Secondo Kumi Naidoo le cause del fallimento sono state:

Il fallimento è dovuto in parte alla mancanza di fiducia reciproca tra nazioni sviluppate e in via di sviluppo. I leader dei Paesi industrializzati hanno avuto moltissimo tempo per fissare obiettivi ambiziosi e impegnativi di riduzione dei gas serra. E, allo stesso tempo, per accordarsi sui miliardi di euro che avrebbero permesso alle nazioni in via di sviluppo di fare la propria parte per ridurre i gas serra da combustibili fossili e arrestare la deforestazione su larga scala. Ma il fallimento non è un’opzione. I climatologi di tutto il mondo ci dicono che la crescita delle temperature globali deve arrestarsi al più presto, per poi iniziare a tornare sotto i livelli attuali. Anche una crescita della temperatura di 1,5 gradi potrebbe determinare impatti irreversibili, e una di 2 gradi rischia di portare verso cambiamenti climatici catastrofici. Per evitare questo, le nazioni industrializzate – che hanno la maggiore responsabilità del problema – devono adottare i tagli più drastici. Inoltre, devono fornire almeno 140 miliardi di dollari all’anno per aiutare i Paesi in via di sviluppo a fare la propria parte e incamminarsi in un percorso di energia pulita, proteggere le foreste tropicali e adattarsi a quei cambiamenti climatici che – purtroppo – sono ora inevitabili.

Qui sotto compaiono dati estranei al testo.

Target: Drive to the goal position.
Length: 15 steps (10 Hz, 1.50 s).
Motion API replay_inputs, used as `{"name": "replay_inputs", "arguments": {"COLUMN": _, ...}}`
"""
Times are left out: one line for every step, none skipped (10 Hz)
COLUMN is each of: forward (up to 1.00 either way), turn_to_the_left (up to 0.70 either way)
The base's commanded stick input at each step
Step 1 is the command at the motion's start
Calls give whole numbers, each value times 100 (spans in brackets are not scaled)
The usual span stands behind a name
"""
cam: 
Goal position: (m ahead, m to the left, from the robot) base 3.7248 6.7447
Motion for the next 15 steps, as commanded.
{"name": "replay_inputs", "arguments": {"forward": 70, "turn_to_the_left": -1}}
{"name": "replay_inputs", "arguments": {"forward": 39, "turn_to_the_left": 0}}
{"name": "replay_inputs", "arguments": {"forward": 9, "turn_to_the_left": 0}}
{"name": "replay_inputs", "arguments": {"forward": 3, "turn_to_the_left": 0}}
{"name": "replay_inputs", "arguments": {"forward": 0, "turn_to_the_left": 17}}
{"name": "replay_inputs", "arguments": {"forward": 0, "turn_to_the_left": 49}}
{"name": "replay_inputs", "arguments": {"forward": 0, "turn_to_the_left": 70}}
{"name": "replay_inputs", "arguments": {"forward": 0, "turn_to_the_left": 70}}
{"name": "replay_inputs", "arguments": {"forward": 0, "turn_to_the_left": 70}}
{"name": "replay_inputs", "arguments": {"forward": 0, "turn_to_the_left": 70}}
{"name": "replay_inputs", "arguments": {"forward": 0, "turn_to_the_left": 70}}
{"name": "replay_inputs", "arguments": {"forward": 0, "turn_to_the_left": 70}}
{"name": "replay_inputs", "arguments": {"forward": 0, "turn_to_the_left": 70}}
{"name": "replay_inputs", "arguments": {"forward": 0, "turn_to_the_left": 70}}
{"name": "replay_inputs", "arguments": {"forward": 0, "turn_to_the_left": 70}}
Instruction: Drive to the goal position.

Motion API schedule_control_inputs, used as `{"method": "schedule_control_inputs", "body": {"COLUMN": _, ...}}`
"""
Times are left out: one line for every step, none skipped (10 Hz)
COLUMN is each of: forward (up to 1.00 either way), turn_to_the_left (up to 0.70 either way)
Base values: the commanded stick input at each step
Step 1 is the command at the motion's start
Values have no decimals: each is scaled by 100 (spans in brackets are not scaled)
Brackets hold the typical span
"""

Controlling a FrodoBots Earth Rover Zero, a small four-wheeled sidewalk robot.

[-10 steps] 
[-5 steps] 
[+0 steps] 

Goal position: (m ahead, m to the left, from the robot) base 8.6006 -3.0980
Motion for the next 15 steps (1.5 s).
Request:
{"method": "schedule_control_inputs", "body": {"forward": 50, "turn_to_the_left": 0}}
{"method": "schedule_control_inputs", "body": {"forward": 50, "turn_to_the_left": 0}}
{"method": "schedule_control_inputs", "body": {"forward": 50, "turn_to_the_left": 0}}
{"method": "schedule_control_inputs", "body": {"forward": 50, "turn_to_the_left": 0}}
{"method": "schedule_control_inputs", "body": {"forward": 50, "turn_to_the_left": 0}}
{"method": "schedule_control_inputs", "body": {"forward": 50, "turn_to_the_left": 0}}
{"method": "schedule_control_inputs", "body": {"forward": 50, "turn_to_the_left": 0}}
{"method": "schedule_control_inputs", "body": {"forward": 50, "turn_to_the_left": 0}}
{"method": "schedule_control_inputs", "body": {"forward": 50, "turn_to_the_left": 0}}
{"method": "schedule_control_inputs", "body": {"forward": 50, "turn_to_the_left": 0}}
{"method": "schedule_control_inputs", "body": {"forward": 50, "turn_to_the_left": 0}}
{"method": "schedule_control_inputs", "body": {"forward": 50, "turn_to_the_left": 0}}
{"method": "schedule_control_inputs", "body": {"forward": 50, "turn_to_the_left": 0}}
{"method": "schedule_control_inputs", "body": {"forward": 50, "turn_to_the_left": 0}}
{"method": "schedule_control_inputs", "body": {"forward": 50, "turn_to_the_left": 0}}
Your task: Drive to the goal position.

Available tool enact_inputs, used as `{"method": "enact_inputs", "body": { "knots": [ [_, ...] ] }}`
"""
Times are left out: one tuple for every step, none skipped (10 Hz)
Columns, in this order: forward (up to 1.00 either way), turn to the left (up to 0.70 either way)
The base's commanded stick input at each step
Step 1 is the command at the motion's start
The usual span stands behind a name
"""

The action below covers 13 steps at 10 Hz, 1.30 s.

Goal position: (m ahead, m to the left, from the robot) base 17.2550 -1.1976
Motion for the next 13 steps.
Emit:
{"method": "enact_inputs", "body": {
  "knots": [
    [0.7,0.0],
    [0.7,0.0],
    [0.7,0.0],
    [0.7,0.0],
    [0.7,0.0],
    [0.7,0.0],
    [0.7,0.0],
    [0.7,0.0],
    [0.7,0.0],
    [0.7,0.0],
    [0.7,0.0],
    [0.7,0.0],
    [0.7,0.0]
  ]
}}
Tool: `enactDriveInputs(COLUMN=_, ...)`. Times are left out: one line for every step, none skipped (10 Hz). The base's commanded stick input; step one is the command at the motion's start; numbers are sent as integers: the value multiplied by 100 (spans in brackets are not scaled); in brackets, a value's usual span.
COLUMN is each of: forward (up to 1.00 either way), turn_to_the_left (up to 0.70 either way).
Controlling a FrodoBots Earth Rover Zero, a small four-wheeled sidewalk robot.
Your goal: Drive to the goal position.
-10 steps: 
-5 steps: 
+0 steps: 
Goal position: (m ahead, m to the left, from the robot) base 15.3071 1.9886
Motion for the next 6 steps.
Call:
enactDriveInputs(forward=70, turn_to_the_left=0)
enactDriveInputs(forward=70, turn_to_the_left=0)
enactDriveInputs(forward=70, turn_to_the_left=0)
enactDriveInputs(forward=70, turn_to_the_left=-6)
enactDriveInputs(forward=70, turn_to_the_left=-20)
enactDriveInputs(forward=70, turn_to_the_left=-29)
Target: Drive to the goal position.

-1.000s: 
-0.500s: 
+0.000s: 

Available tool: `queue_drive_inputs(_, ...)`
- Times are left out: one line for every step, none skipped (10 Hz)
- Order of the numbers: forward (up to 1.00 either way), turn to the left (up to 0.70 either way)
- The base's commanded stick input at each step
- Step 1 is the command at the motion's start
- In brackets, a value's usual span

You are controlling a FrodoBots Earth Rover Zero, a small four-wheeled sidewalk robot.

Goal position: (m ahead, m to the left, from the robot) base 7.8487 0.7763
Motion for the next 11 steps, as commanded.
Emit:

Kumi però, crede nel futuro e scrive:

Non è finita. I cittadini di tutto il mondo chiedevano un vero accordo prima che il Summit iniziasse, e lo stanno ancora chiedendo. Possiamo ancora salvare centinaia di milioni di persone dalle devastazione di un mondo sempre più caldo, ma è solo diventato molto più difficile.